No longer just a purveyor of a smartphone app for disappearing messages,
Snap has hired hundreds of hardware engineers, built a secretive product
development lab and scoured the landscape for acquisitions as it pursues
its newly stated ambition to be "a camera company."
These efforts, which are aimed at developing hardware and so-called
augmented reality technologies, are central to the strategy of a company
that is seeking a valuation of up to $22 billion in its early March IPO
despite heavy losses and the specter of stiff competition for
advertising dollars with a far-larger Facebook. (Graphic:http://tmsnrt.rs/2kXZxA7)
It is a big gamble and the odds against Snap are long.
There is little precedent for a company with its roots in software and
social networking succeeding in the notoriously difficult consumer
hardware business.

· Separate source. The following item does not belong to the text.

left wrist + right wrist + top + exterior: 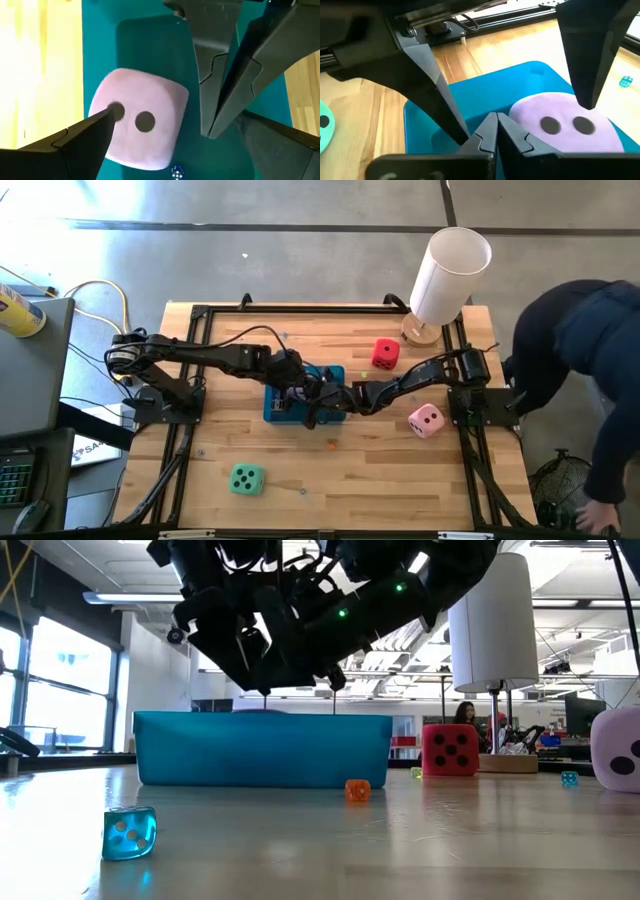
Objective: Pick & Place Dice
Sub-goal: Put the large violet dice into the blue bin, then put the large purple dice into the blue bin
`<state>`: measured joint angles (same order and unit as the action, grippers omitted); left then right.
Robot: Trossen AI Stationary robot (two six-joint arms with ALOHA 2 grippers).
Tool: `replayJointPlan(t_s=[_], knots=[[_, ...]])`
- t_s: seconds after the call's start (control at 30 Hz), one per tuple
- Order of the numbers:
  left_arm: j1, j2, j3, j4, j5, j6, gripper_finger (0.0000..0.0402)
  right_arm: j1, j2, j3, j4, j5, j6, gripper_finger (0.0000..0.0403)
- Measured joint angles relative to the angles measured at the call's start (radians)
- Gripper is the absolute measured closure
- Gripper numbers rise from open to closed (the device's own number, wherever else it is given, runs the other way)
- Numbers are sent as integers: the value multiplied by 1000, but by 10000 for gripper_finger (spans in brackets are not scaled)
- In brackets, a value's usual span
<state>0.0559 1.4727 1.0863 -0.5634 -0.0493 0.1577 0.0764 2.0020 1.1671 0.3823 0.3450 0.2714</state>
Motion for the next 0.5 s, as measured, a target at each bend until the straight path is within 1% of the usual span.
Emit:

Few U.S. firms aside from Apple <AAPL.O> have made
big profits on hardware, and camera and wearable gadget makers have much
lower valuations than Snap is seeking. Once-hot camera start-up GoPro <GPRO.O>
is a cautionary tale: its stock sits 61 percent below its 2014 IPO
price.
More broadly, creating new products and features that have mass-market
appeal and cannot be readily mimicked is a huge challenge, analysts say.
"It’s worrisome,” said Paul Meeks, chief investment officer at Sloy,
Dahl & Holst, which manages more than $1 billion in assets. “Snapchat is
going to have to continue to be really innovative and distinctive. It’s
going to be very tough to trump Facebook.”
Snap declined to comment for this story.
Snap first signaled its new focus with the September reveal of
Spectacles, funky sunglasses with an embedded video camera for posting
to the Snapchat app. The company spent $184 million on research and
development last year, nearly half its revenue.
Augmented reality, which refers to computer-generated images overlaid on
real surroundings and viewed through a smartphone or special glasses, is
a big part of the plan. Snap's "lenses" image-overlay feature has been a
hit, and gives Snap an advertising format that's unique, at least for
now.
"If you're going to make the bet longer-term on Snap, you are betting
they are going to come up with innovative products that Facebook can't
copy," said Nabil Elsheshai, senior equity analyst at Thrivent
Financial, who is considering whether to recommend that his firm buy
Snap's IPO.
Facebook-owned Instagram last year rolled out a feature called Stories,
modeled after Snapchat's feature by the same name. Snapchat had about
100 million fewer downloads than Instagram in 2016, according to market
research firm App Annie.
NEW GADGETS
Snap had 158 million daily active users in the fourth quarter, up just 3
percent from the previous quarter, compared to 14 percent growth during
the same period in 2015, according to Snap's IPO filing. New gadgets
that offer more ways to interact with Snapchat could help attract new
users and get existing users to spend more time on the app.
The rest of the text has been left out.